Include Lukes analysis of MI estimators

neuroinfo-os · Dec 6, 2018 · 8dbd9d2 · 8dbd9d2
1 parent d61559f
commit 8dbd9d2
Show file tree

Hide file tree

Showing 4 changed files with 182 additions and 0 deletions.
diff --git a/docs/_static/images/infoplanes/tanh_binning.png b/docs/_static/images/infoplanes/tanh_binning.png
diff --git a/docs/_static/images/infoplanes/tanh_lower.png b/docs/_static/images/infoplanes/tanh_lower.png
diff --git a/docs/_static/images/infoplanes/tanh_upper.png b/docs/_static/images/infoplanes/tanh_upper.png
diff --git a/docs/analyses/5.measuring_information.rst b/docs/analyses/5.measuring_information.rst
@@ -0,0 +1,182 @@
+Measuring "Information"
+=======================
+
+The aim of the *Information Bottleneck Theory* is to understand the learning
+process in an ANN in information theoretical terms, that is from a more symbolic
+point of view. For that it is important to adopt the following view:
+**Each layer is a representation of the layer before and
+thus a representation of the input.**
+With this in mind it would be interesting to see how "information" flows through
+these representations, e.g. how much information does a hidden layer contain
+about the input.
+The big question that remains is: How do we measure this "information" and what
+do we actually mean with "information"?
+
+Mutual information
+------------------
+Tishby identifies this "information" with the **mutual information**. As explained
+in earlier chapters mutual information is a measurement to describe how much uncertainty
+remains in a random variable if another dependent random variable is observed.
+The definition is
+
+.. math::
+
+  I(X;Y) = H(X) - H(X|Y) = H(Y) - H(Y|X).
+
+To understand how "information" flows through the graph Tishby proposed to
+look at the mutual information of each hidden layer :math:`T` with the input
+:math:`X` and with the label :math:`Y`.
+
+
+Mutual Information between Input and Hidden Layer
+^^^^^^^^^^^^^^^^^^^^^^^^^^^^^^^^^^^^^^^^^^^^^^^^^
+Looking at the mutual information between the input and a hidden layer it is
+interesting to see that the activations in a hidden layer are determined by the
+input. This means that there is no uncertainty remaining about the state of the
+hidden layer if the input is known (:math:`H(T|X) = 0`). This gives you
+
+.. math::
+
+  I(X;T) = H(T) - H(T|X) = H(T)
+
+Mutual Information between Label and Hidden Layer
+^^^^^^^^^^^^^^^^^^^^^^^^^^^^^^^^^^^^^^^^^^^^^^^^^
+This is not true for the mutual information between the label and a hidden layer.
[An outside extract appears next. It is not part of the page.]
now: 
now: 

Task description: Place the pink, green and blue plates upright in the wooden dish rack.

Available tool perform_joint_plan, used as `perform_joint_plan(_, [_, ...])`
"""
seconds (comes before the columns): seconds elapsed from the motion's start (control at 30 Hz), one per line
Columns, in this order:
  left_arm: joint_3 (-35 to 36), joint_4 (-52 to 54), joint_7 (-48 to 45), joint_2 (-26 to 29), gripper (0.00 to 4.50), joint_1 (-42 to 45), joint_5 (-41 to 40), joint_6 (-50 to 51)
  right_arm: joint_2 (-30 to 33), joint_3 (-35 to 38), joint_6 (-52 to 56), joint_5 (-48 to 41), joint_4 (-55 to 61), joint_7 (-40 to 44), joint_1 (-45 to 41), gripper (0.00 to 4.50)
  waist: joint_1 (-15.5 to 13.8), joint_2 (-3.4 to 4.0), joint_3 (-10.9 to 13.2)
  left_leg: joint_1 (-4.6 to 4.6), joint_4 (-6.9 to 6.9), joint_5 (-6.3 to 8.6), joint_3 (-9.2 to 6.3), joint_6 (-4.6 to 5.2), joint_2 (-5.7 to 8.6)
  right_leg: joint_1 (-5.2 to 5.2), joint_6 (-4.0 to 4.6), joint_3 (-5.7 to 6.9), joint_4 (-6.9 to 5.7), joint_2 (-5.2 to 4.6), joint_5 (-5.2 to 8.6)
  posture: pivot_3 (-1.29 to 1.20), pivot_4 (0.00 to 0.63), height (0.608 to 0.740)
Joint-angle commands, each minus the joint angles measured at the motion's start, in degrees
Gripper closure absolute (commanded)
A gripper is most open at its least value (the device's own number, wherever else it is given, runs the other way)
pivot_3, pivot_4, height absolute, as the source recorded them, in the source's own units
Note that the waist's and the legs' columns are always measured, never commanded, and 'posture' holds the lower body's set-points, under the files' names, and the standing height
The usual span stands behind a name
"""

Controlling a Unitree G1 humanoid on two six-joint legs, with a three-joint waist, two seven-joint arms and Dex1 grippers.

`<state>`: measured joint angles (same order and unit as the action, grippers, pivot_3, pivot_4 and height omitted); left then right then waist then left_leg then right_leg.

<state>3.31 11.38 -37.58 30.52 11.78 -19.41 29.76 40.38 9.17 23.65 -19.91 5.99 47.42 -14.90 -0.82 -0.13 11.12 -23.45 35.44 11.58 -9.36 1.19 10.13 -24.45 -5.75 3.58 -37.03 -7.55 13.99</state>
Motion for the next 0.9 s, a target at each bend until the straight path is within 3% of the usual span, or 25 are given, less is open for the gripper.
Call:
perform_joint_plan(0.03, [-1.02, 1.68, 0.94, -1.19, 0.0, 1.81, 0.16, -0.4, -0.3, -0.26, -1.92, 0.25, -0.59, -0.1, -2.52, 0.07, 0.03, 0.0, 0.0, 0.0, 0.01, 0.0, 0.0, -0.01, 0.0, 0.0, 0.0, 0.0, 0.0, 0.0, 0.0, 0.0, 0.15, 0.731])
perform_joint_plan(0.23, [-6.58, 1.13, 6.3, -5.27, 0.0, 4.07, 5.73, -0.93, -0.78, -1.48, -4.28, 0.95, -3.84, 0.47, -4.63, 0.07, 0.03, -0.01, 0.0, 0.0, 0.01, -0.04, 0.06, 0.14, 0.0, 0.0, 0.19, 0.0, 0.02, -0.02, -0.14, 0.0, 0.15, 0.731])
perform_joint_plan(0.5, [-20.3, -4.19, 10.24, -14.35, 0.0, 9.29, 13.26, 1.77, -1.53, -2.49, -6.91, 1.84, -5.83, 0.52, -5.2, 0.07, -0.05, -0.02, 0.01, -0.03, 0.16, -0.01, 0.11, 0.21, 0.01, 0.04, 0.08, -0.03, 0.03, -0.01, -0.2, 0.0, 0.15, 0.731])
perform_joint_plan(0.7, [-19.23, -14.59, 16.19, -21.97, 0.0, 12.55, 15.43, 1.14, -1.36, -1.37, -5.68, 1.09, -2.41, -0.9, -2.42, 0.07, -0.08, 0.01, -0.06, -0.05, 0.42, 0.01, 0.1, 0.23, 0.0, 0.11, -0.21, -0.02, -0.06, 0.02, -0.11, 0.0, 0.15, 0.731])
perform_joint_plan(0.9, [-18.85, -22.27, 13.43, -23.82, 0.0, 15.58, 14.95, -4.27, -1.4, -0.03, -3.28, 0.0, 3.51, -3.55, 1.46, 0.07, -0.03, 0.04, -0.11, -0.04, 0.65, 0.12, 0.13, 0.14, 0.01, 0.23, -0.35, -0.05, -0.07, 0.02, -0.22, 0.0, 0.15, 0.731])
+But here it is important to note that the label is always (in a classification
+task) a discrete random variable. This gives you
+
+.. math::
+
+  I(T;Y) = H(T) - H(T|Y) = H(T) - \sum_{y} p(y) \ H(T|y=y)
+
+
+This means that in both cases we need to calculate the entropy of the activations
+in a hidden layer and this is where it gets problematic. The activations in a
+hidden layer are a **continuous** random variable and continuous entropy
+is weird, because it can get negative. It gets even weirder, because to calculate
+the continuous entropy you need the whole probability distribution of the activations.
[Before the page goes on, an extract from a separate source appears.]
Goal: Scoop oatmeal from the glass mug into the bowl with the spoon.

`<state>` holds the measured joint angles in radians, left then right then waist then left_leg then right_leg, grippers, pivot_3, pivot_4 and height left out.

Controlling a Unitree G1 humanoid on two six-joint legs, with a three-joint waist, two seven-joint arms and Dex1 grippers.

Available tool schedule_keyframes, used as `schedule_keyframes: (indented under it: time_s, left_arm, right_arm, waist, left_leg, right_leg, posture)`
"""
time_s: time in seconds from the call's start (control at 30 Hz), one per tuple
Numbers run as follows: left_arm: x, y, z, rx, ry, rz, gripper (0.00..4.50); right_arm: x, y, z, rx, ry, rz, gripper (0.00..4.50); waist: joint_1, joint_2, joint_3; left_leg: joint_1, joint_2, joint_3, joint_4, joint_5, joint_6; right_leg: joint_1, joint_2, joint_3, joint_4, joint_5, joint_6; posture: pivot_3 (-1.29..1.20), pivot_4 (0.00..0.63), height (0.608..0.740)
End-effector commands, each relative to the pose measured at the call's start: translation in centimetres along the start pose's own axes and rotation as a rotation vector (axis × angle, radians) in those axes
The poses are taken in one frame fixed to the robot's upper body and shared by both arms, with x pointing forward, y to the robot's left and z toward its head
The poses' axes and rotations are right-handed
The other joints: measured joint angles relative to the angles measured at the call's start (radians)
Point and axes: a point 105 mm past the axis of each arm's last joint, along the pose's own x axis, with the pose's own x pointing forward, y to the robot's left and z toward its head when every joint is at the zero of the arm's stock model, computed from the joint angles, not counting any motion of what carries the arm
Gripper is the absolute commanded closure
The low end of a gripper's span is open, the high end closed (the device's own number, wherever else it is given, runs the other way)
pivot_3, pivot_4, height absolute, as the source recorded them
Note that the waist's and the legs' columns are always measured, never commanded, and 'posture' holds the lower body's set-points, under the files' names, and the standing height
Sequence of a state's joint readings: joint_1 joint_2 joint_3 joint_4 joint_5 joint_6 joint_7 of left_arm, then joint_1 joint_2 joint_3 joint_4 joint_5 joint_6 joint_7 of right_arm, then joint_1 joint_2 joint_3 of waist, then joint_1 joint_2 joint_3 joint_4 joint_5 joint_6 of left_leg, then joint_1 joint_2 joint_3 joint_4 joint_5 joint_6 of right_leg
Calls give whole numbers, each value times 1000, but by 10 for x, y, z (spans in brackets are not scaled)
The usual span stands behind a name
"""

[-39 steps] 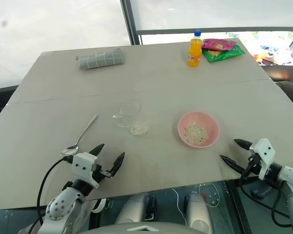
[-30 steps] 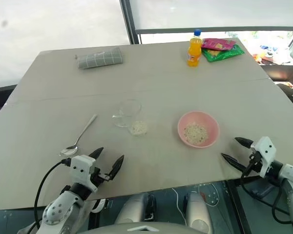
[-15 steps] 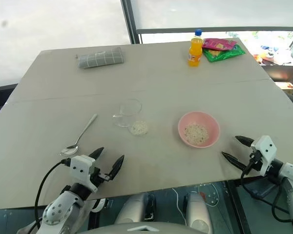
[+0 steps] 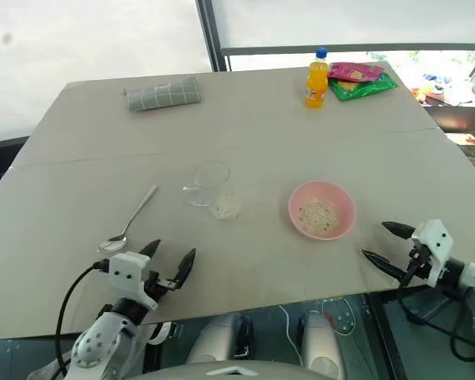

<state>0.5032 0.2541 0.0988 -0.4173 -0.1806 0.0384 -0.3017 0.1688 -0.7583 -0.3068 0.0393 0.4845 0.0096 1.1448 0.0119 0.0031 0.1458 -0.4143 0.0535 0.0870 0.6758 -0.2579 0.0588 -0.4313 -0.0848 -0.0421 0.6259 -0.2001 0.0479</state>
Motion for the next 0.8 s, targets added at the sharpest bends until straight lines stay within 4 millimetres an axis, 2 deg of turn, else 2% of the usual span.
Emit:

+This probability distribution is obviously not available in most cases as this would
+mean that the probability distribution of the dataset is available. In Tishby's
+dataset it actually is and additionally it is a discrete dataset but more on this
+later.
+
+
+Estimating Continuous entropy
+^^^^^^^^^^^^^^^^^^^^^^^^^^^^^
+If the dataset is continuous, like most datasets are, and the corresponding
+probability distribution is not available, like it is most of the time, you try
+to estimate the continuous entropy from the data you have. For this there are two
+algorithms that we looked into and we will shortly discuss.
+
+The Estimator from Kolchinsky & Tracey (CITE PAPER)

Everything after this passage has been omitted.